(Exercise directions)
From the data below, copy exactly the lines that lie between the one holding "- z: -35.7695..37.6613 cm" and the one holding "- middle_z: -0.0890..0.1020", including both, and nothing more.

Records from a data source
=-=-=

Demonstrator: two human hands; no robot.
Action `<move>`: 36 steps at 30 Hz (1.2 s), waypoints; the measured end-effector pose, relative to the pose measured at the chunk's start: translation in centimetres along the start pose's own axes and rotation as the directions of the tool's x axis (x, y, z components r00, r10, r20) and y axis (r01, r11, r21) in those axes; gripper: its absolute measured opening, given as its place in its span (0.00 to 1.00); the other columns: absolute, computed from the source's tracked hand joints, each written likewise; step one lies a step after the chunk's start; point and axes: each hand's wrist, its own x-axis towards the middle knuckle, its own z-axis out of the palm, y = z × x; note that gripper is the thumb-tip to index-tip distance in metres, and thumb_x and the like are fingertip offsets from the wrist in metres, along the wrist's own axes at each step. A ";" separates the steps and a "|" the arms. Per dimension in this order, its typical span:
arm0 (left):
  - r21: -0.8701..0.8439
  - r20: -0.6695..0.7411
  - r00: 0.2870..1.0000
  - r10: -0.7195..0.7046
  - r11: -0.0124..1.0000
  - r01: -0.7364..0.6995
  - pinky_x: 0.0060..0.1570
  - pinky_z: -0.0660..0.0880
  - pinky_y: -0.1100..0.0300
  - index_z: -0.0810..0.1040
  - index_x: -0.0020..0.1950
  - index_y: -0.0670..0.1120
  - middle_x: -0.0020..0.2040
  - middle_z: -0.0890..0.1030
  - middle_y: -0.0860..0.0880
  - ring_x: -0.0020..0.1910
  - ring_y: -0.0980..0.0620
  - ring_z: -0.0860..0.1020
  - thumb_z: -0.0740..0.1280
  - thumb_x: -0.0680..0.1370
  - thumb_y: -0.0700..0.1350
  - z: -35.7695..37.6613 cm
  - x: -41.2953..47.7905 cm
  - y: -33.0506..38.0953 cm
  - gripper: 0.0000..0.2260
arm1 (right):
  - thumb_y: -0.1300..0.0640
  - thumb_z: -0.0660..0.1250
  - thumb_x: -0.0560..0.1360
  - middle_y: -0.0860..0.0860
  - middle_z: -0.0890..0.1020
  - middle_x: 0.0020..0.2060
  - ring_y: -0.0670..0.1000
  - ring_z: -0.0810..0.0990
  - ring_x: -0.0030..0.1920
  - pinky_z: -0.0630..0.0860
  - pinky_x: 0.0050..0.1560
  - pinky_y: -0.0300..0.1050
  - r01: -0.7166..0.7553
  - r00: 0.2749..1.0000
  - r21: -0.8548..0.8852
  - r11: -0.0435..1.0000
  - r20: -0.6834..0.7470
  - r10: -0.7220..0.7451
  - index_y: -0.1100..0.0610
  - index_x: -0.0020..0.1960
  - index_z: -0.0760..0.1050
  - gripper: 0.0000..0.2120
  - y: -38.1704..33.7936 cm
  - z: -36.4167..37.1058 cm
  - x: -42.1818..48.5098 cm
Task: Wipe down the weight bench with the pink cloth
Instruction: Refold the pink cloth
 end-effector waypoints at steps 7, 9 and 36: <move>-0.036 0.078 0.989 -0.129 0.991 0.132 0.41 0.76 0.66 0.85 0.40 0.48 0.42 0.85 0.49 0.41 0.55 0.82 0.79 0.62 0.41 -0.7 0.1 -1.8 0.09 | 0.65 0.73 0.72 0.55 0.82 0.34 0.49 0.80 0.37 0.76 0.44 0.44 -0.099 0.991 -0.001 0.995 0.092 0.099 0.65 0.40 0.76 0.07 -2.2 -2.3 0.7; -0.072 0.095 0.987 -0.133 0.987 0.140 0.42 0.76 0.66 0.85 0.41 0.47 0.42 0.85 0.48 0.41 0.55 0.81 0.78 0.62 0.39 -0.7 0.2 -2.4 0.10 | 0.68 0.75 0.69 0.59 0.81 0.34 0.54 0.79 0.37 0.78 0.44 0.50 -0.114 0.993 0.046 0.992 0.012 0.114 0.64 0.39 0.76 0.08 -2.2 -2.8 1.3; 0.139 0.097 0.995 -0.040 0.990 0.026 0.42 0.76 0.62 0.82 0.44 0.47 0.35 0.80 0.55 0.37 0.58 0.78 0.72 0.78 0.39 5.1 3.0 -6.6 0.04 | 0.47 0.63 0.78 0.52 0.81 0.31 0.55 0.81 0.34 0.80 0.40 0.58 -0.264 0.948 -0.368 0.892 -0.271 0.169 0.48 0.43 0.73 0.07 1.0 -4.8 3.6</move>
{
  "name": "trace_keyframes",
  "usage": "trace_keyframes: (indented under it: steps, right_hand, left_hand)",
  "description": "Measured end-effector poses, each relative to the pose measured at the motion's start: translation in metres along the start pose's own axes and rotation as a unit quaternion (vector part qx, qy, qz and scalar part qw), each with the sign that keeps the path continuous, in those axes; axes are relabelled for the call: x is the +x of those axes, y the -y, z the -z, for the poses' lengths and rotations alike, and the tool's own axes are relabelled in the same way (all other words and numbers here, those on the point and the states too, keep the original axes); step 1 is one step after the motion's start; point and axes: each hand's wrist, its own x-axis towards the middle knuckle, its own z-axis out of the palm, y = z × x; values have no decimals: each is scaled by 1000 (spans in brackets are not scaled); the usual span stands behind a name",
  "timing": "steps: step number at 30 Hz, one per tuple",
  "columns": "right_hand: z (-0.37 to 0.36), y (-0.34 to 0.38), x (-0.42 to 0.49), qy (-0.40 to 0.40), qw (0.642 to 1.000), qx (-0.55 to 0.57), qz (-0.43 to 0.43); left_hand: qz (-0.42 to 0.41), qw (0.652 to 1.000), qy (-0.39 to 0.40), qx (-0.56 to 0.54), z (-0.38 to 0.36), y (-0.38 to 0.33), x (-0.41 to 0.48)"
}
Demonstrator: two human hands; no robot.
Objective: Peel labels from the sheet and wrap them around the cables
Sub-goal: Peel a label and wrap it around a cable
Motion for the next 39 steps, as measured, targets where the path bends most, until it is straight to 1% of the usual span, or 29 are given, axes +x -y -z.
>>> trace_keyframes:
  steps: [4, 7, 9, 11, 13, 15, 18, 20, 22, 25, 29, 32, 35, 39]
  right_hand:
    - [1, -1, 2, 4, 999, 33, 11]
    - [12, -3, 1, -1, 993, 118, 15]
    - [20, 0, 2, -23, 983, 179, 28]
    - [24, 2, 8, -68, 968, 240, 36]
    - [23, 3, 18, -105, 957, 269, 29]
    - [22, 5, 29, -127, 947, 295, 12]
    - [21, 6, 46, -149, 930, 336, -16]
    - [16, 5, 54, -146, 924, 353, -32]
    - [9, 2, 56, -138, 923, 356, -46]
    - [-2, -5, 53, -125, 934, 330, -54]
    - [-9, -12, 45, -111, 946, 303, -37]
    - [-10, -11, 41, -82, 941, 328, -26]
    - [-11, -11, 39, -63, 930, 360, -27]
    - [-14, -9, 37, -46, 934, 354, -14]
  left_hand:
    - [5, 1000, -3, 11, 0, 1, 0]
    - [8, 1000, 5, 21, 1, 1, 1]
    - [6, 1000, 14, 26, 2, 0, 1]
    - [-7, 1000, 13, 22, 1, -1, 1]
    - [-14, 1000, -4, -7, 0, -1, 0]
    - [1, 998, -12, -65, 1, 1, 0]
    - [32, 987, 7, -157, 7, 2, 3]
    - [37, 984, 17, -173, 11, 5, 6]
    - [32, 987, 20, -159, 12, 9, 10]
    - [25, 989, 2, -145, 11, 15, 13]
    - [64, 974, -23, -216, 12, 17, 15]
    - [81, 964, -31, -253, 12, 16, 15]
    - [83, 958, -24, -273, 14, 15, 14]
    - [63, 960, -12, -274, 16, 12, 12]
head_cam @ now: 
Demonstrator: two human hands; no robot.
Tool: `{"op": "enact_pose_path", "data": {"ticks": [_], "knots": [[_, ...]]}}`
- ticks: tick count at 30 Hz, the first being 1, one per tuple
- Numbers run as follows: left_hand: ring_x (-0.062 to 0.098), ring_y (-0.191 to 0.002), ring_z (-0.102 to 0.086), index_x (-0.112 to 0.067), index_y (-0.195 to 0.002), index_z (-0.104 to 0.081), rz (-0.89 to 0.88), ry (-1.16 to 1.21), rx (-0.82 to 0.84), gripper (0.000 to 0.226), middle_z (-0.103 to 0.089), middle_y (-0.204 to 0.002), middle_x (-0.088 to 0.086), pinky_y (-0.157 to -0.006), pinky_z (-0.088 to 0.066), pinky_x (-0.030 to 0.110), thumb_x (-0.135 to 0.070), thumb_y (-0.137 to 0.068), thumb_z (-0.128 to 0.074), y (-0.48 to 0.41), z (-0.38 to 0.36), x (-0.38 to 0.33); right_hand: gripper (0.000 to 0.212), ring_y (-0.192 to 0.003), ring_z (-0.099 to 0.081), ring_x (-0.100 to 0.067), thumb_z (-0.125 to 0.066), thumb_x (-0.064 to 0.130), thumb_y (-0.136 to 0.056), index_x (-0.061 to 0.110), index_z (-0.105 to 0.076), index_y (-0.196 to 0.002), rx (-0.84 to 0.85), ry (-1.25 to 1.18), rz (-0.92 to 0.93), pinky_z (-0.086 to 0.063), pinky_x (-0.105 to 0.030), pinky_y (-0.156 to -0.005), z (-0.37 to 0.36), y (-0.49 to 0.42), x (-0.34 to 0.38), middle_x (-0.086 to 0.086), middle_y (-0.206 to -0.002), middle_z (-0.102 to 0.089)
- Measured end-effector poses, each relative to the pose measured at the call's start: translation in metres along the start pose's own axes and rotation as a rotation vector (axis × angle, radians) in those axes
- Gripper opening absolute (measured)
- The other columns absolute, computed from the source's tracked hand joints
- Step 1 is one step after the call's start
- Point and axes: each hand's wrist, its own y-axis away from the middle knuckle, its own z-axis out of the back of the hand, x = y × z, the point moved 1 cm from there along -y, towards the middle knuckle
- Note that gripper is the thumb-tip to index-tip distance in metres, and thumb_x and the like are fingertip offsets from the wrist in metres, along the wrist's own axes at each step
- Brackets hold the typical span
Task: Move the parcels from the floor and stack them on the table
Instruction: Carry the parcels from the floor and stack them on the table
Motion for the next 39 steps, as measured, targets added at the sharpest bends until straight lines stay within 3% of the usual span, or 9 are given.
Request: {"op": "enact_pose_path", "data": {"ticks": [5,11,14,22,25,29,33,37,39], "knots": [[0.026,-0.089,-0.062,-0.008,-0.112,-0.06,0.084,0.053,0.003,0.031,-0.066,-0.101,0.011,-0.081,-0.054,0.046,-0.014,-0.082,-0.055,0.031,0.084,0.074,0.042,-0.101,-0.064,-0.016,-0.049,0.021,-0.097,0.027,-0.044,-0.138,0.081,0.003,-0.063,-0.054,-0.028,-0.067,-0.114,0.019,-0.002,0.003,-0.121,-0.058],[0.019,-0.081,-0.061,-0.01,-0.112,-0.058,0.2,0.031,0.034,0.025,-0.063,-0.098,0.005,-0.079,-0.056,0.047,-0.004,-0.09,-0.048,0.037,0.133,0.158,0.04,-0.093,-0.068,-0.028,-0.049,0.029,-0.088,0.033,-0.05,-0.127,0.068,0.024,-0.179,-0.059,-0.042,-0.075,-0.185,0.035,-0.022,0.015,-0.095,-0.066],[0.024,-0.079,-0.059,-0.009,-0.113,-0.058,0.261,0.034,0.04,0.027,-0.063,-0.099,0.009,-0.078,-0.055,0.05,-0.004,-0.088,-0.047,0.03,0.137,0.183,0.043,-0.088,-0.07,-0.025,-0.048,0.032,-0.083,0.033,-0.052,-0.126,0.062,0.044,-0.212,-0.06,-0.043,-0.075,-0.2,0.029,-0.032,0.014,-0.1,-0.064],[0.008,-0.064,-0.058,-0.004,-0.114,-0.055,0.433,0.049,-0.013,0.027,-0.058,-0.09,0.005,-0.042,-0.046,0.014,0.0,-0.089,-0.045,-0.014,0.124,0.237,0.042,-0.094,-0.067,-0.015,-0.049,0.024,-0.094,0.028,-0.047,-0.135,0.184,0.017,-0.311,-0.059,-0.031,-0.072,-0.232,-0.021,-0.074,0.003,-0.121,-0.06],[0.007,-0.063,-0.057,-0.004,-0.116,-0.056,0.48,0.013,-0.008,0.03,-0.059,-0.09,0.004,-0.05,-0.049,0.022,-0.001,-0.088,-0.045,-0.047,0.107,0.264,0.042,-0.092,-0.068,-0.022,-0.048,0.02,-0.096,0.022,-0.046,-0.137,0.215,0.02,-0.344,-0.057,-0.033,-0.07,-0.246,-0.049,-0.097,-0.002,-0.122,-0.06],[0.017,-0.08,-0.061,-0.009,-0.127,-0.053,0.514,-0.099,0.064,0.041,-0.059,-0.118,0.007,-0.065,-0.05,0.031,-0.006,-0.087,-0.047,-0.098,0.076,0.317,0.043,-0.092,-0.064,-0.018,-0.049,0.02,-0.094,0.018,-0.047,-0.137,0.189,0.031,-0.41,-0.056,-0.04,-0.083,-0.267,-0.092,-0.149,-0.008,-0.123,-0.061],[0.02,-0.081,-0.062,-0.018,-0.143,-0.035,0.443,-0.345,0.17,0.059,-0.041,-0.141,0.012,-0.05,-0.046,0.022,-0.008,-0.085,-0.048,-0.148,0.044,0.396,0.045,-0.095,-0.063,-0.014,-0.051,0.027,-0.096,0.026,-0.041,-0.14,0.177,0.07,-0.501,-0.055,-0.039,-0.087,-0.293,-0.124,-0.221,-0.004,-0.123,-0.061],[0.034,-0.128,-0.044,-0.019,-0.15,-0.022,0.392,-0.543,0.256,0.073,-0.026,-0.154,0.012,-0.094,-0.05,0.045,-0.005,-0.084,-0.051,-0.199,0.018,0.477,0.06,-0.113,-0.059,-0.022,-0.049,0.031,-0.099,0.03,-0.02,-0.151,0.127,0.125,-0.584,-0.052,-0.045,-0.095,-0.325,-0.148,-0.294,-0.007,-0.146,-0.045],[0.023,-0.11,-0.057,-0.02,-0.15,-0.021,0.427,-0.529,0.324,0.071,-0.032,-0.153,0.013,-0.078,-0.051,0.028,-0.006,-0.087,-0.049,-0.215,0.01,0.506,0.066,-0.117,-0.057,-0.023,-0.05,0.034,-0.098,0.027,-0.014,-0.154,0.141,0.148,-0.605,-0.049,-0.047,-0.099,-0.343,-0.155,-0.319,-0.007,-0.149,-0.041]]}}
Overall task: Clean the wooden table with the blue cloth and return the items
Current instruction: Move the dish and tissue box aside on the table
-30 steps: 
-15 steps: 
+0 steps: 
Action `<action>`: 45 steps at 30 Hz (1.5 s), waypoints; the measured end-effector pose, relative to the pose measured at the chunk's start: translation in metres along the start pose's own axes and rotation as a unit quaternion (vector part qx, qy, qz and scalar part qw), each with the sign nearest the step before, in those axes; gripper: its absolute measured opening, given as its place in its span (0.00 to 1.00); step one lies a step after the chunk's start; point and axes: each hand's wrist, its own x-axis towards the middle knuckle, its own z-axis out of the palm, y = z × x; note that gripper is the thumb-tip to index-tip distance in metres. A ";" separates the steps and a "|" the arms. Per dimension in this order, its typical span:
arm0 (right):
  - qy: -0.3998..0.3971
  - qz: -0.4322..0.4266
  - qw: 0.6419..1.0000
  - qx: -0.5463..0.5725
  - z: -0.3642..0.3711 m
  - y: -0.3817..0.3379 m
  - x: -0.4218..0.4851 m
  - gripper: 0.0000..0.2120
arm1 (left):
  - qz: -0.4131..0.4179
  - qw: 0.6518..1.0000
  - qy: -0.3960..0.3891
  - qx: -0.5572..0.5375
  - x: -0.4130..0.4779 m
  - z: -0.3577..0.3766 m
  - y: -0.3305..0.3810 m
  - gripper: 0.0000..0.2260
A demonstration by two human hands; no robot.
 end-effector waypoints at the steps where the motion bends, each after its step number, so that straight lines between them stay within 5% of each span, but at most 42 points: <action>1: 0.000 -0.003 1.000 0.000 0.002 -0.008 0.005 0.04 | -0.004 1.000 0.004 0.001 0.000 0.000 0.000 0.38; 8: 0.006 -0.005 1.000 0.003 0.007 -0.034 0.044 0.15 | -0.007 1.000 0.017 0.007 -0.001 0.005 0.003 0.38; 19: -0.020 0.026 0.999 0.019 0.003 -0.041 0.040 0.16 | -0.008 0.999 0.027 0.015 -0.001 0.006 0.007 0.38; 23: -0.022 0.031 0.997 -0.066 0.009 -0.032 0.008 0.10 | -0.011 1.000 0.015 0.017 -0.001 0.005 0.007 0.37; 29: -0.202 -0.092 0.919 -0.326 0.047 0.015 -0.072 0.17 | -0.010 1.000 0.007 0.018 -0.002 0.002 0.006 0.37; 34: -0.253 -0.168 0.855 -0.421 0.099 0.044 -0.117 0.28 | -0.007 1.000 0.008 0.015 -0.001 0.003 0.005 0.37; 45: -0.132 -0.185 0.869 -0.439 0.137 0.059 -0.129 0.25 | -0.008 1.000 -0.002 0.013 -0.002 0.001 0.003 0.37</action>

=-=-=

(Exercise answer)
  - z: -35.7695..37.6613 cm
  - x: -41.2953..47.7905 cm
  - y: -33.0506..38.0953 cm
  - gripper: 0.0000..0.2260
arm1 (right):
  - thumb_y: -0.1300..0.0640
  - thumb_z: -0.0660..0.1250
  - thumb_x: -0.0560..0.1360
  - middle_y: -0.0860..0.0860
  - middle_z: -0.0890..0.1020

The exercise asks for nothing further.